Unless there is another delay, tomorrow (October 28, 2021) will become another milestone: the man who murdered my aunt will be put to death.
The space between her last breath and his was long.
8,386 days.
22 years, 11 months, 16 days.
275 months and 16 days.
In other words, a long damn time.
So many of the news reports inundate us with that same face that we saw day after day during the trial. However, my aunt’s face is noticeably absent. So much time has passed that many news stories and social media posts no longer bother to even mention her by name. She has become a footnote in her own murder…referred to merely as “a kitchen worker.”
But she had a name. Gay Lee Carter. She had two children, a handful of siblings, and a raucous sense of humor. She could tell stories that made you shake with silent laughter and streaming tears, she loved the holidays, and she was murdered while at work.
It was Friday the 13th, November 1998. I was at work and got a call from my dad. My aunt, who worked in a prison kitchen, had been “cut.” Probably nothing, he assured me. He recommended that I sit tight, and he and my mom would figure out the details.
“Oh, you know how dramatic your aunt is,” he said wryly, and he recounted the story where she had closed a finger in a car door, examined it, and wondered aloud how many days off work that might be worth.

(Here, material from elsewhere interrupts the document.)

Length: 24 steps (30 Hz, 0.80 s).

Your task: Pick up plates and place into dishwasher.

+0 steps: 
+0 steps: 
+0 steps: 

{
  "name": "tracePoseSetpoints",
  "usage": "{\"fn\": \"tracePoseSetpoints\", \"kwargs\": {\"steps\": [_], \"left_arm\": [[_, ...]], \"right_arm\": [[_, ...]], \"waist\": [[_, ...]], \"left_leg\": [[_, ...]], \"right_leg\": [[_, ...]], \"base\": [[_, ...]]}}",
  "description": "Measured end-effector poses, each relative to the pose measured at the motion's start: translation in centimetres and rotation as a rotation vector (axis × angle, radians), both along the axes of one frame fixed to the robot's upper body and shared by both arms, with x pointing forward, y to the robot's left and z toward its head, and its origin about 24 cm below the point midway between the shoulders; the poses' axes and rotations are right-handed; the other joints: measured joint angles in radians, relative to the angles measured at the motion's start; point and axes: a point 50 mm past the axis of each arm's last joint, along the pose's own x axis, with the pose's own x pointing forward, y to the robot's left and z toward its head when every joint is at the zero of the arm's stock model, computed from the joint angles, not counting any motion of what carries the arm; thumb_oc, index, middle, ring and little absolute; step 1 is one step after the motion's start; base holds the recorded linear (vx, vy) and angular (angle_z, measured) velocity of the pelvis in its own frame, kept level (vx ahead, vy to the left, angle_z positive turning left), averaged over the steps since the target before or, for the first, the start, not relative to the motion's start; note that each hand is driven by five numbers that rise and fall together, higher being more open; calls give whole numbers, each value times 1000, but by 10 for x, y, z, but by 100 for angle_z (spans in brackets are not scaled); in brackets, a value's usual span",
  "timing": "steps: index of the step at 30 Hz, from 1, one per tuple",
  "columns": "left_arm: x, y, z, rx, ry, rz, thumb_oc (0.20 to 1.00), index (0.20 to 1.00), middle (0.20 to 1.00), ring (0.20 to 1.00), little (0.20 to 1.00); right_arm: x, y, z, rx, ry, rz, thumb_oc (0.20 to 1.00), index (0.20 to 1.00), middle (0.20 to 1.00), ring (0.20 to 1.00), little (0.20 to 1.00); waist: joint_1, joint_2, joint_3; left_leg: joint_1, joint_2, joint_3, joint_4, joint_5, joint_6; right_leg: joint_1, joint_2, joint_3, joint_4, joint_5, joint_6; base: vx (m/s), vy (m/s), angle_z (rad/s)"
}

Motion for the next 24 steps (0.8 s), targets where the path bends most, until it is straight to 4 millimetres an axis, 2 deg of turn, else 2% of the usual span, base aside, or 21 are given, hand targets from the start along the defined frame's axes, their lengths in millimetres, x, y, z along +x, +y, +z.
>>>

So I waited. About an hour later, maybe less, the phone rang again. “She’s gone,” he said simply. Gone? What? Where? To a different hospital?
No.
Gone.
Dead.
I walked into my boss’s office. He was on the phone. He took one look at me and mouthed, “Go! Go!” and waved me toward the door; he motioned that he would call soon to check on me.
My then-boyfriend/now-husband came to drive me the hour’s drive to the small town where my aunt lived. We had to stop for gas. At first I was so anxious about having to stop for something so trivial, then I realized that there was nothing to rush for…it was over.
We drove quietly and without tears. At times, he would reach over and stroke my hand.
When we got to my uncle–her brother’s–house (which was next door to her own), the whole block was filled with cars. Cars parked on the grass, all along the curb, spilling from the driveways… So much of that day, and the ones that followed, was a blur.
The funeral was several days later, and it was full of strangers. Law enforcement from all over the state, and even several states away, came to honor her. How odd to share such mourning with people whom we had never met before, never spoke with, never knew existed until that moment…and who would, for all practical purposes, no longer exist to us once they walked out the door of the church.
I ordered a copy of the autopsy. For some reason, I was gripped by the need to know exactly what had happened (as if the sterile words on paper could ever encompass those last minutes).
The autopsy came in the mail…so many crisp white pages. A stark line diagram of a generic female stared back at me; her every wound meticulously documented. She was stabbed sixteen times. Her aorta severed.
Her killer locked them both in a storage closet off the prison kitchen and barricaded the door while he made a superficial attempt at suicide.
I read the pages of the report over and over, but the only things that I can still remember about it were: even though she smoked her lungs were perfectly clear and healthy, and she had been wearing purple panties.
For some reason, the purple panties haunted me. Perhaps it was the stereotype of a nagging mother reminding her child to wear clean underwear “in case they got in an accident.” Who the fuck cares what your underwear is like if you are dead?! No. That’s not it… When I actually let myself acknowledge it, I know…
That morning was like any other. She got up, tugged open the top drawer of her dresser, and picked that pair–whether haphazardly or by design–and she had no idea what would soon happen. She had no idea that this was to be her last day on this earth. This idea that bad, terrible, painful, life-altering days start out exactly the same as the boring, mundane days…this is what keeps me up at night.
Because when you are in the middle of it…you don’t see it coming.
And those who remain…they are left to fumble forward, counting days.